In the copy, include all of the listing exactly and none of its pictures.
- - -
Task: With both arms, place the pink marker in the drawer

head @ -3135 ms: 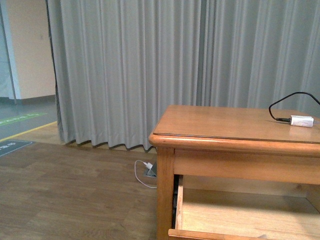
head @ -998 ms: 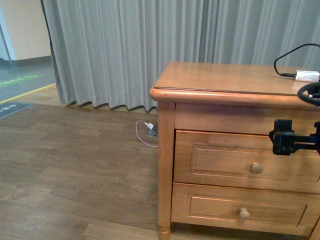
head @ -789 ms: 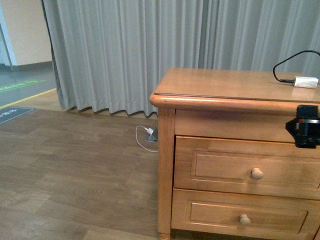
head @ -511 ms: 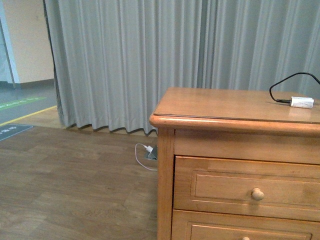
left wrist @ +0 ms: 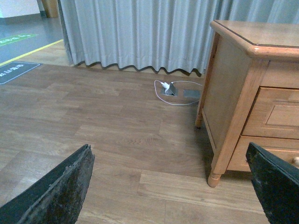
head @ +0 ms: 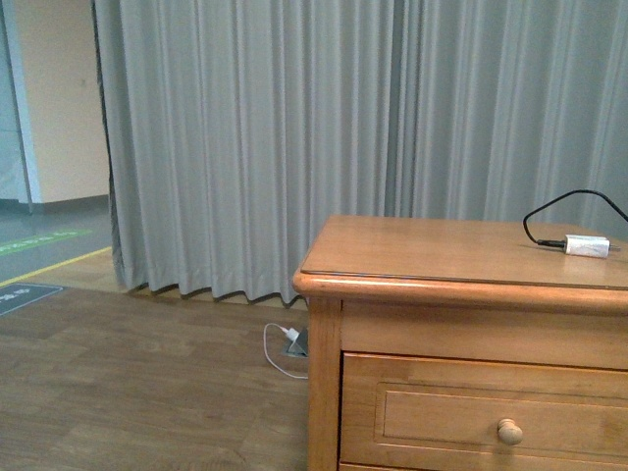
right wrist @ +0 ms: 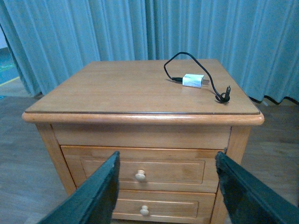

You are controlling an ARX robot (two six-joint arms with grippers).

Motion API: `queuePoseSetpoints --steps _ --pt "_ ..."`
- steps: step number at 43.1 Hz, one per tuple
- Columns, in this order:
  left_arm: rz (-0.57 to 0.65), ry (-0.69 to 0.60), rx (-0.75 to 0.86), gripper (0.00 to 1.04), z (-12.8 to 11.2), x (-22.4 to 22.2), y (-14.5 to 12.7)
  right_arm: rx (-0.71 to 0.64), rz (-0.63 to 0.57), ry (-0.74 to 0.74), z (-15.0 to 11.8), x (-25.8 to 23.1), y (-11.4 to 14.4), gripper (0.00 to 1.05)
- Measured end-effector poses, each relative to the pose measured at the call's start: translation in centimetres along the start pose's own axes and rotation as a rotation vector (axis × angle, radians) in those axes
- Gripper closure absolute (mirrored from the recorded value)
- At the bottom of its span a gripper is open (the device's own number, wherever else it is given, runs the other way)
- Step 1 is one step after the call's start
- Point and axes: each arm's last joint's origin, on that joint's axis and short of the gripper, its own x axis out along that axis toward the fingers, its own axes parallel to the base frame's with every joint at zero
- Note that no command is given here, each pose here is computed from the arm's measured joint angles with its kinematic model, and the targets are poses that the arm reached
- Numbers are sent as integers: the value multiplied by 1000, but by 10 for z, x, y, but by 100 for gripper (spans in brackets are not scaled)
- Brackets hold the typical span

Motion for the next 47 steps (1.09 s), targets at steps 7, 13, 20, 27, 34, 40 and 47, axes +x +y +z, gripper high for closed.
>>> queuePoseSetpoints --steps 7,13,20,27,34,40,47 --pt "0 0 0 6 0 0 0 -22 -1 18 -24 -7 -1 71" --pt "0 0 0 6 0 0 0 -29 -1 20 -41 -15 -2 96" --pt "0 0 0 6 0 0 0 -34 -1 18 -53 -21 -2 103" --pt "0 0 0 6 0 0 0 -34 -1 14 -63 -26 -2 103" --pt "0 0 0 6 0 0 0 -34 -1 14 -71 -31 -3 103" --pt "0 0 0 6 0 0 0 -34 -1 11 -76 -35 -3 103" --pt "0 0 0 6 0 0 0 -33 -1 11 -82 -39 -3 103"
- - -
### SOLUTION TO THIS EXERCISE
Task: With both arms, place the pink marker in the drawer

head @ -3135 ms: 
head @ -998 ms: 
head @ -789 ms: 
head @ -511 ms: 
left wrist @ +0 ms: 
head @ +0 ms: 
right wrist @ +0 ms: 

You are controlling an ARX robot (two six-joint arms with grippers).

Motion API: `queuePoseSetpoints --steps _ --pt "_ ..."`
- steps: step number at 43.1 Hz, one per tuple
- Columns, in this order:
  left_arm: rz (-0.57 to 0.65), ry (-0.69 to 0.60), rx (-0.75 to 0.86), gripper (0.00 to 1.04), z (-12.8 to 11.2), x (-22.4 to 22.2), y (-14.5 to 12.7)
  right_arm: rx (-0.71 to 0.64), rz (-0.63 to 0.57), ry (-0.74 to 0.74), z (-15.0 to 11.8), x (-25.8 to 23.1), y (-11.4 to 14.4), gripper (0.00 to 1.05)
- Measured end-effector poses, each relative to the pose measured at the call's start: translation in centimetres along the start pose's own axes and rotation as a rotation vector (axis × angle, radians) in those axes
- Gripper closure absolute (mirrored from the recorded value)
- At the bottom of its span a gripper is open (the device's own number, wherever else it is given, runs the other way)
- Step 1 is one step after the call's start
- Point and axes: each arm's last joint's origin, on that joint's axis and short of the gripper, its own x axis out along that axis toward the fingers, its own axes parallel to the base frame's with every joint at zero
- Note that no command is given here, each pose here is computed from the arm's measured joint angles with its kinematic model, and the targets are poses that the arm reached
- Numbers are sent as integers: the value multiplied by 1000, but by 10 for z, x, y, but by 100 for gripper (spans in brackets are not scaled)
- Brackets hold the typical span

Motion for the next 47 steps (1.09 s), targets at steps 7, 13, 20, 27, 34, 40 and 47, axes +x +y +z, gripper high for closed.
>>> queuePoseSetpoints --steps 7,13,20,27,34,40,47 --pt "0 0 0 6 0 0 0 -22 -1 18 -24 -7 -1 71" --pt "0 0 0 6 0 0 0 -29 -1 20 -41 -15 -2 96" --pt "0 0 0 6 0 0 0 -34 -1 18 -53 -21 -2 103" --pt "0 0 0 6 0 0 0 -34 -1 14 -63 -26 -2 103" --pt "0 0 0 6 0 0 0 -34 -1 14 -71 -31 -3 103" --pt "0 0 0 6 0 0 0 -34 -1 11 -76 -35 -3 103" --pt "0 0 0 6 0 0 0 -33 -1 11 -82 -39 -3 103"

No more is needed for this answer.